◆ WORK TO BE COMPLETED
The required answer is a copy of each line in the entries below that includes "right".

╭──

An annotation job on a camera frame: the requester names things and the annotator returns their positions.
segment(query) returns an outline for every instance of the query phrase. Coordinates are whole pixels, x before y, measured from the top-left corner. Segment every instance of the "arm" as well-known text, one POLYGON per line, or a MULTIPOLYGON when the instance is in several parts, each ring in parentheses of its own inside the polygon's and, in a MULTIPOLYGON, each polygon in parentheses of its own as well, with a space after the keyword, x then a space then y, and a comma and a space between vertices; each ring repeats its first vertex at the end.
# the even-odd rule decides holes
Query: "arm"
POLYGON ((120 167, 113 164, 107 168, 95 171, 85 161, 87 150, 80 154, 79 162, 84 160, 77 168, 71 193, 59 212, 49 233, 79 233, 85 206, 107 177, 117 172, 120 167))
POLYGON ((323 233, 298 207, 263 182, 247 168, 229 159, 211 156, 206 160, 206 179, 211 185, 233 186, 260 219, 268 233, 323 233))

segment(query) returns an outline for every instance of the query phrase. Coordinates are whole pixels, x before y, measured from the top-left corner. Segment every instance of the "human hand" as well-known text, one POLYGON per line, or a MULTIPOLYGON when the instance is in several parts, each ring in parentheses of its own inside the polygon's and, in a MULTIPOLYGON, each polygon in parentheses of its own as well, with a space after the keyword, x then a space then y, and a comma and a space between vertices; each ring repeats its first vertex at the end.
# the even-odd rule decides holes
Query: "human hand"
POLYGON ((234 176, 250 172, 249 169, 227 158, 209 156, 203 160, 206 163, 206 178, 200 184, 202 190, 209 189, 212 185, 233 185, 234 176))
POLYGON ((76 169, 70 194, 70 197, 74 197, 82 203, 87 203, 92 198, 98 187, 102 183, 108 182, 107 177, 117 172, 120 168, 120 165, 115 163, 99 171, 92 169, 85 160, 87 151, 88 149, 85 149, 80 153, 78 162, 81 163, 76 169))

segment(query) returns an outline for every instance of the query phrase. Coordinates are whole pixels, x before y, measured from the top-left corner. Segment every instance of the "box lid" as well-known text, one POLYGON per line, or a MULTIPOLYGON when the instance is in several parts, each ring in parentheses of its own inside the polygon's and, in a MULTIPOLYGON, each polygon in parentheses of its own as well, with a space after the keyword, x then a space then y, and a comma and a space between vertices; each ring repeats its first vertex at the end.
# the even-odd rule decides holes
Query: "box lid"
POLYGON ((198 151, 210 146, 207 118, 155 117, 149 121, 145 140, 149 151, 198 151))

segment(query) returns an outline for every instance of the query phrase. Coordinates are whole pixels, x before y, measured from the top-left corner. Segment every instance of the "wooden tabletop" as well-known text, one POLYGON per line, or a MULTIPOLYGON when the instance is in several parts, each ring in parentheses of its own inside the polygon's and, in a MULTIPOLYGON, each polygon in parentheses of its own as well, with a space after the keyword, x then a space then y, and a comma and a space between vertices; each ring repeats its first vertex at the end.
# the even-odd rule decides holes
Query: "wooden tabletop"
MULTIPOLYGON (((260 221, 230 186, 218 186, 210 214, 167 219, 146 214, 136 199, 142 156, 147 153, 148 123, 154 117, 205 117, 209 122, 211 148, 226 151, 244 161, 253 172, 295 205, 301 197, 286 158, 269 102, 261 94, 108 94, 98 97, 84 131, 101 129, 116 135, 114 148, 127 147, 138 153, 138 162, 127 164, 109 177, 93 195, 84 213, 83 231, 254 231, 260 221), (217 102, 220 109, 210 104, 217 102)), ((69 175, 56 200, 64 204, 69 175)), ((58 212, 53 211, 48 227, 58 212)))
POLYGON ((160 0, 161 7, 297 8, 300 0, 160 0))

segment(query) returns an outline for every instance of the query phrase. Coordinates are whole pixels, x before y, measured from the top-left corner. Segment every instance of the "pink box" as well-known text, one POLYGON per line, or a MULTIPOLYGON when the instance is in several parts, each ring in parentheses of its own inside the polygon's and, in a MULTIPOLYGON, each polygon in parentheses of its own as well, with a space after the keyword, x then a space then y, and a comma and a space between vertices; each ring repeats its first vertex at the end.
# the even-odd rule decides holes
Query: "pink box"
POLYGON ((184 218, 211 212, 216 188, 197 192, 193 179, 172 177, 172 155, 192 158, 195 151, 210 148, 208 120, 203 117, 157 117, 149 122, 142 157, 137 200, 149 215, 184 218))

╰──
╭──

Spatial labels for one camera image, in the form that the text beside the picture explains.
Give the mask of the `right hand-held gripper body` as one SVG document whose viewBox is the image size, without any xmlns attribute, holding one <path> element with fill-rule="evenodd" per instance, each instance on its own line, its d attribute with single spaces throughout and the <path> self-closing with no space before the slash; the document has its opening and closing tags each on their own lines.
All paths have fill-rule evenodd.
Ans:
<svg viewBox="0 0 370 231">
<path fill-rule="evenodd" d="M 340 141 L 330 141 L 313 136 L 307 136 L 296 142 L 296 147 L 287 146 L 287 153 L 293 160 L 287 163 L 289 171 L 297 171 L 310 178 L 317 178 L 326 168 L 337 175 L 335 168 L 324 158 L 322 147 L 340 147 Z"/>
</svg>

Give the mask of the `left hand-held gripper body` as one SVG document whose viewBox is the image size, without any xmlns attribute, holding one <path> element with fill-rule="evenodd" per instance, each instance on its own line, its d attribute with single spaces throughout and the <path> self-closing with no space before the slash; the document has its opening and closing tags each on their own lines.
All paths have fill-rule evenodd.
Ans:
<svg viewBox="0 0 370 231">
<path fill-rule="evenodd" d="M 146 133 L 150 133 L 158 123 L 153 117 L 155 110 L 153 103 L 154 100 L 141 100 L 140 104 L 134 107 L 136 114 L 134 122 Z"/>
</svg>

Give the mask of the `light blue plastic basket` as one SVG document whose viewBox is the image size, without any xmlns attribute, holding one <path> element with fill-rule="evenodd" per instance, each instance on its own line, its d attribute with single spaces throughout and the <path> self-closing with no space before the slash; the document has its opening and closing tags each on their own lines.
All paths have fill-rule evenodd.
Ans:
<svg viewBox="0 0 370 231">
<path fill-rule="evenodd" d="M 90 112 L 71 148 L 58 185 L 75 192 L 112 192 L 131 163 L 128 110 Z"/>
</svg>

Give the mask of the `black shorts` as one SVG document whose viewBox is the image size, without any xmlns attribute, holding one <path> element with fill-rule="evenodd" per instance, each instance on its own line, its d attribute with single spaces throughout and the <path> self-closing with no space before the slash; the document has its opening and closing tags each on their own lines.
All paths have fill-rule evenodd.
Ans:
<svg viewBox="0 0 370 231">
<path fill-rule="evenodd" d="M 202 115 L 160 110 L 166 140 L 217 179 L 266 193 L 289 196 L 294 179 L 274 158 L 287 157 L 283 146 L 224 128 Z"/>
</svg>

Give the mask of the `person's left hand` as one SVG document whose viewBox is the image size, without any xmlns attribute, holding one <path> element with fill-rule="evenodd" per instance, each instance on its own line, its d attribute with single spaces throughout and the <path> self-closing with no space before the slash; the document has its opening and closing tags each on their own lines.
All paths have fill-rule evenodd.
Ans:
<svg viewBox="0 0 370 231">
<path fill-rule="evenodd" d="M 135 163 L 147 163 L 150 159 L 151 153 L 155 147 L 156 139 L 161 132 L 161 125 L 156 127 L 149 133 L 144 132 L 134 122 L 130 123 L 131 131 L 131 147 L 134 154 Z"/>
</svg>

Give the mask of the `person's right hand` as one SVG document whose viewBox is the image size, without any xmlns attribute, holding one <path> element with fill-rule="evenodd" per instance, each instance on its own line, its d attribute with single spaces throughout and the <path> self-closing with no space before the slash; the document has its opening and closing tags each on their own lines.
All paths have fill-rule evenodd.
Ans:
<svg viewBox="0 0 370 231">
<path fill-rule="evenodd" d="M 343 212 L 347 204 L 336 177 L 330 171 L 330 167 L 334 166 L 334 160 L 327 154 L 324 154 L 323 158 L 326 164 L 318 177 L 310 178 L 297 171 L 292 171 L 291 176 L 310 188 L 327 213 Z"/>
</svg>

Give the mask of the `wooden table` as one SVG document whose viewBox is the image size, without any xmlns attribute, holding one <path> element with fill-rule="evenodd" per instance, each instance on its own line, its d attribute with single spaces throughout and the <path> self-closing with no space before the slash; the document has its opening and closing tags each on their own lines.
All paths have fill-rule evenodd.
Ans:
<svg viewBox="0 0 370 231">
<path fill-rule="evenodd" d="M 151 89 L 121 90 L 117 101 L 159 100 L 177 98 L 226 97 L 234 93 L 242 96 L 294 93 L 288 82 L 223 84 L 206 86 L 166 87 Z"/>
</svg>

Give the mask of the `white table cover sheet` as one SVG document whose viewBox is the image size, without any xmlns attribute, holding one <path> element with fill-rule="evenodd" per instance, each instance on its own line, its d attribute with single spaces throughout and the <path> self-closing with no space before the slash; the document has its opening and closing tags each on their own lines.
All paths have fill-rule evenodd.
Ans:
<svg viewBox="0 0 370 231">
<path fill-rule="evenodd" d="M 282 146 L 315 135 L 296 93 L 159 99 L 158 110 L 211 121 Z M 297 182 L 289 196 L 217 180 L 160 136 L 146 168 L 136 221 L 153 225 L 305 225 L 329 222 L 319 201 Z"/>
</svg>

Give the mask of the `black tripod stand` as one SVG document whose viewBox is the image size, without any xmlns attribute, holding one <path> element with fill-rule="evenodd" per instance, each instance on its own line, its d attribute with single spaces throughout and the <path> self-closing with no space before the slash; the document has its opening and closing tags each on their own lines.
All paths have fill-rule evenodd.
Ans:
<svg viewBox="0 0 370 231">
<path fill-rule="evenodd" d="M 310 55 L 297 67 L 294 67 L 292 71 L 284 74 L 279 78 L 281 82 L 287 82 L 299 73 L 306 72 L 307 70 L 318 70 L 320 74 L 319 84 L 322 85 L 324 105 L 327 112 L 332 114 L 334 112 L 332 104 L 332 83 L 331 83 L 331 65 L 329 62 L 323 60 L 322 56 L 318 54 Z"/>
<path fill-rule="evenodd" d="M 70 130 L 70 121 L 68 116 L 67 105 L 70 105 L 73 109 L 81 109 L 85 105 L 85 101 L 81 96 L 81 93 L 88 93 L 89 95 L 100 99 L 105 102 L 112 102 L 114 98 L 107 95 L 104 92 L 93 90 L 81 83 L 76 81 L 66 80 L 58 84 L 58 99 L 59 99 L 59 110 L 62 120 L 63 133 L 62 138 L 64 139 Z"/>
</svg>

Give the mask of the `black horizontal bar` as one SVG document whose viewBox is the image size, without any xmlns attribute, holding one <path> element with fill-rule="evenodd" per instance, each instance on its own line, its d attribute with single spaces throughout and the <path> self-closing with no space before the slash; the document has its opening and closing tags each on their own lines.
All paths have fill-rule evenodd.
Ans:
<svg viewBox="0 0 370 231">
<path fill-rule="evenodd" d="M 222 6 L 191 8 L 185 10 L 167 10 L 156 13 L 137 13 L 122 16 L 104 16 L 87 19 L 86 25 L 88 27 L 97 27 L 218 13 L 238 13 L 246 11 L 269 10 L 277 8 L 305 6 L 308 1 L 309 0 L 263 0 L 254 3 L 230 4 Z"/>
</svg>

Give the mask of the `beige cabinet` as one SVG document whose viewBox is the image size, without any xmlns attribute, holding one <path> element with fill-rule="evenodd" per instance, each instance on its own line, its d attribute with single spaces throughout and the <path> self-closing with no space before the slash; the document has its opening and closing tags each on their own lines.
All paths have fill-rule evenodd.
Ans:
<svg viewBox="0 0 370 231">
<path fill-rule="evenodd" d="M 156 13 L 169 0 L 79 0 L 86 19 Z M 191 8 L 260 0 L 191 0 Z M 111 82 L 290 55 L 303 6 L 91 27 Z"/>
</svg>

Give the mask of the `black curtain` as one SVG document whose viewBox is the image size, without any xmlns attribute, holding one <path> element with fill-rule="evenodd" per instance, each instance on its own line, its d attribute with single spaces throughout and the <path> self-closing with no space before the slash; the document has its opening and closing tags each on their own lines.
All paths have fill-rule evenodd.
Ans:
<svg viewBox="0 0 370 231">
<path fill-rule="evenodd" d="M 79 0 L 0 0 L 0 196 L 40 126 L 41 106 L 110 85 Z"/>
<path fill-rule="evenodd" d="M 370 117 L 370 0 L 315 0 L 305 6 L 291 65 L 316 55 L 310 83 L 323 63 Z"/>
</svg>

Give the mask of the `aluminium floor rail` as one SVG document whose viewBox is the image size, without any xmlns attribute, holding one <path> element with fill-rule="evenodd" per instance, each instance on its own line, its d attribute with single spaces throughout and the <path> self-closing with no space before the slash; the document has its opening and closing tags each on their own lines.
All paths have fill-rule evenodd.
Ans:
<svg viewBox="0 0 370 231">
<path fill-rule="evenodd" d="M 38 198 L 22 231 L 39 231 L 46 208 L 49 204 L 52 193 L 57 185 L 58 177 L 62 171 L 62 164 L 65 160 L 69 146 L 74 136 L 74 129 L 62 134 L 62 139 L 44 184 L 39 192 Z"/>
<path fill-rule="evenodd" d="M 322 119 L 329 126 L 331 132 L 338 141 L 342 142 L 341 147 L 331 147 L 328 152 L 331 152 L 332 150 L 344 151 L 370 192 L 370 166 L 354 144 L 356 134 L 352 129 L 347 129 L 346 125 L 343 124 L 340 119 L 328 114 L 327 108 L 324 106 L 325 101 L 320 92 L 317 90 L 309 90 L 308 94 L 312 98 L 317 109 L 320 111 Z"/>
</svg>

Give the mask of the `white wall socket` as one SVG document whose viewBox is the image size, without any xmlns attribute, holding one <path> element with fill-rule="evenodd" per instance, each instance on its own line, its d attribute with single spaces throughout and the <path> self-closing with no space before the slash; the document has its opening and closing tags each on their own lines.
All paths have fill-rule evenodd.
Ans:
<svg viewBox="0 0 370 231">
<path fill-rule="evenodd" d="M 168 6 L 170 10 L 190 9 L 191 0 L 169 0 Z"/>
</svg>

╰──

◆ ANSWER BOX
Give the mask of the `right hand-held gripper body` as one SVG document whose viewBox is the image size, without any xmlns attribute, holding one <path> element with fill-rule="evenodd" per instance, each instance on its own line, its d attribute with single spaces throughout and the <path> self-closing with no space before the slash; the document has its opening and closing tags each on their own lines.
Give the mask of the `person's right hand` as one SVG document whose viewBox is the image size, without any xmlns attribute, holding one <path> element with fill-rule="evenodd" per instance, each instance on its own line, its d attribute with single spaces throughout and the <path> self-closing with no space before the slash; the document has its opening and closing tags each on their own lines.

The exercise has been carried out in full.